Walking the aisle felt scandalous, too. I was 10 or 11, but I felt older. These movies were rated “R,” after all, and were full of blood and gore and sex and high schoolers. By 7th grade, I’d even discovered that the video stores gave away old movie posters and cardboard cut-outs, and pretty soon my bedroom was wall-papered with People Under the Stairs and Dollman and Demonic Toys and Dollman vs. the Demonic Toys. I couldn’t believe that no one else wanted this stuff.

Video Giant, in my middle school days, ran an ongoing promotion where you could rent seven movies for seven dollars and keep them all for seven days. My parents, in an ingenious plan to get me to quit whining, would give me seven dollars every Friday night and set me free in the store. I looted the horror section, renting the worst and most dreadful of the store’s stock. Club Dead? Last House on the Left? The Amityville Horror? Puppet Master? I Spit On Your Grave? If I’d read that Roger Ebert had given the movie “zero stars,” that familiar voice would whisper in my ear: underdog. The critics had something against horror. They didn’t get it.

After a while, I had all the movie covers memorized, especially those rich with rampant, undisguised exploitation. I Spit On Your Grave featured half a woman’s butt cheek, and so many other films seemed always to have at least a passing display of breast, or a flash of knife traveling downward and nearly making contact with some poor high school sweethearts, screaming and cowering. There were the Witchcraft movies, always a naked woman (nipples barely concealed by some flowing, silky garment) splayed out on a pentagram, and the Graveyard Shift vampire movies with naked bodies skillfully reduced from Porno to Harlequin by airbrushed shadows.

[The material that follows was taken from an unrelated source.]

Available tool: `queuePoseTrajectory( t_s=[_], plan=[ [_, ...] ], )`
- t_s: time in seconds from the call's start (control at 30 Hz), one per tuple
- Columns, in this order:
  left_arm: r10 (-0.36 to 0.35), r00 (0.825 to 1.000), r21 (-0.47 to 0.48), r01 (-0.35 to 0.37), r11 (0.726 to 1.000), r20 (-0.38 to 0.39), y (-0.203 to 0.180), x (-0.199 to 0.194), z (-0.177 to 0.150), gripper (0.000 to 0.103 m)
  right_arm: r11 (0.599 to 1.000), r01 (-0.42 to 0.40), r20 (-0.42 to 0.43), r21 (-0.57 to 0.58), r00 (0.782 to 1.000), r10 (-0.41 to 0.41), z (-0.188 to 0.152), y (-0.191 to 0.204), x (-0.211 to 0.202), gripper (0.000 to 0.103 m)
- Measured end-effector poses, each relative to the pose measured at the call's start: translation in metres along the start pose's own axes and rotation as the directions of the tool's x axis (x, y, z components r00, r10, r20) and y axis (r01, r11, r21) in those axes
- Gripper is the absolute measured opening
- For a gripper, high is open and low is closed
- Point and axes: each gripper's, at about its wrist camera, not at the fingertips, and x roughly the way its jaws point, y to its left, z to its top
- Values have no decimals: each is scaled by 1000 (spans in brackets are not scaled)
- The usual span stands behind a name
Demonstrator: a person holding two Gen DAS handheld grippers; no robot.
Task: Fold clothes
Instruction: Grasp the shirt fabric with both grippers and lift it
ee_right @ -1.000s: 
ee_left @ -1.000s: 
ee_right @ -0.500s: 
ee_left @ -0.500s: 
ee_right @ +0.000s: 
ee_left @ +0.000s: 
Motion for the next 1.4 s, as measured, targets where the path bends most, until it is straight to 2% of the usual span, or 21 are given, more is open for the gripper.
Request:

Most of the exploitation flicks used cheap, grainy photo covers, though, so I found myself favoring the more creative video boxes, Child’s Play and The Pit and The Fog, movie boxes with photo-realistic paintings of imaginative monsters against an empty black background: on the cover of C.H.U.D., a set of eyes peered out from beneath a dark manhole cover, and on the cover of Night of the Creeps, a zombie prom date peered in through the windows of your front door. The chilling box-art tickled your imagination, the same as the rich imagery adorning the covers of old-school science fiction novels. There was Children of the Corn, the black sickle raised against the burnt orange sky. There was Dolls, the child’s doll holding out her own eyeballs, two dark cavities burned into her skull-like face (“They walk, they talk, they kill!”). There was Creepshow, and Return of the Living Dead, and Monkey Shines. Chopping Mall, one of my personal favorite video boxes, featured a metal cyborg hand holding a shopping bag filled with severed body parts (eyeballs, a hand, a human head). House and House II: The Second Story both featured a grotesque zombie-hand moving a key ever-closer to the lock of a front door. Return to Horror High foregrounded a skeleton cheerleader frozen in mid-cheer. Every video box: it would be the scariest movie I’d ever watch, I just knew it. As soon as I saw those bald-headed green creatures climbing from the toilet on the cover of Ghoulies, I simply had to see it. And the font used for the movie title: red and jagged, words like “The Mangler” and “Grim Prairie Tales” looking almost as malevolent as the creatures and killers themselves.

So what if the low-budget horror movies themselves could not compete with the promise of the boxes? Those painted pictures of severed heads and zombie hoards were painted for a reason: the directors couldn’t afford to create those monsters, to film them. More than any other genre in the video store, in these horror films there was a remarkable disparity between the quality of the box-art and the quality of the movie’s special effects. Hell, I remember one Friday the 13th film that, in order to capitalize off the unexpected success of the franchise, had been so cheaply and quickly produced that it seemed to feature only stock footage of Jason Voorhees walking through the woods; I seriously don’t think he was ever seen in contact with his victims; they were all murdered by some knife-wielding hand which we were to assume belonged to Jason Voorhees, almost as if the movie had originally been a different slasher film entirely, with Jason spliced in last-minute. And one of the best movie covers of all time, Halloween III: Season of the Witch (brooding orange background, black silhouettes of children in Halloween costumes marching toward some unknown doom), is also the only Halloween movie to not even feature Michael Meyers! Talk about a let-down.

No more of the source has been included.